Armor class in 4th edition is based on your actual armor, perhaps with a small magic bonus, your modifiers from dex or int if you're wearing light armor, and a progressive bump based on half your level. There are no rings of protection, or even magic shields that provide bonuses, just the basics. The modifiers for armor are carefully balanced to avoid power builds. This means there's a much greater focus on the one area you can boost, min-maxing character attributes, and the best way to do that is to choose a complementary race.
The int or dex bonus in 4th edition is probably four or five times as important as 3rd, because there are fewer options. In fact, after making a dozen or so 3rd level characters, most had the same AC (around 18), while combat builds had something slightly higher (20-22). Armor types initially seemed to have variety, but everyone ended up with the same armor: hide if they could use it and had a high attribute modifier, chain if they didn't, and a feat to gain something better, like plate, if they had a combat build. The same lack of external modifiers and emphasis on min-maxing takes place with combat modifiers like strength or dex, so it's not just AC.
As much as I don't like reading Internet threads about builds, there does seem to be a consensus on the right builds for each class and build, based on the racial modifiers. When new races emerge, the first thing people look at are the attribute modifiers. The new genasi has a +2 int/+2 str, making it the new de-facto warlord build over the eladrin. Some races have duplicate attribute bumps, which means they get a better power, like eladrin (+2 dex/+2 int but with feystep).
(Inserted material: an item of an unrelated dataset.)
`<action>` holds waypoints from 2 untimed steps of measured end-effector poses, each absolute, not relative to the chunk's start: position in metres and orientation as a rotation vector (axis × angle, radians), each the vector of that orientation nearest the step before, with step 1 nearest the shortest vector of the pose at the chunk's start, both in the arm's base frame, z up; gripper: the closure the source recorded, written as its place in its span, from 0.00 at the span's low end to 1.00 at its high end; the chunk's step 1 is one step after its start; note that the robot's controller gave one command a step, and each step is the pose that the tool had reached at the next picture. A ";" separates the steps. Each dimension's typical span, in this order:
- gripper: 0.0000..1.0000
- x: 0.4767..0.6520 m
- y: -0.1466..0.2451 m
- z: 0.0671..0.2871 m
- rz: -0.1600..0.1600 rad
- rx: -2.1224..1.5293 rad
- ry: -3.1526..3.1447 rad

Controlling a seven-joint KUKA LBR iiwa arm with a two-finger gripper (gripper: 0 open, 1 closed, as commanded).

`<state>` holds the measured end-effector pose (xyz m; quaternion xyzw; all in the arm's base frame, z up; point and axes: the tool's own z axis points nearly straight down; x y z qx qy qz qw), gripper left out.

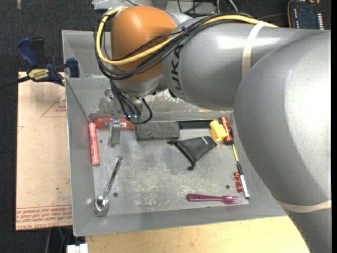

This right build issue is troublesome to me. Although I like to power game like the next guy, I've always enjoyed the variety of various class/race combos, something in which 3.5 did a good job. I was happy to come up with a workable build with any race or class thrown in the pot. Racial bonuses were nice, but not critical at mid to high level. I really like the role of race in 4th, that it's not tacked on, that it has a role to play throughout the life of the character. What I don't like is how deterministic it feels. Choosing a non-standard race or build is quirky in 3.5, but seems a detriment in 4th.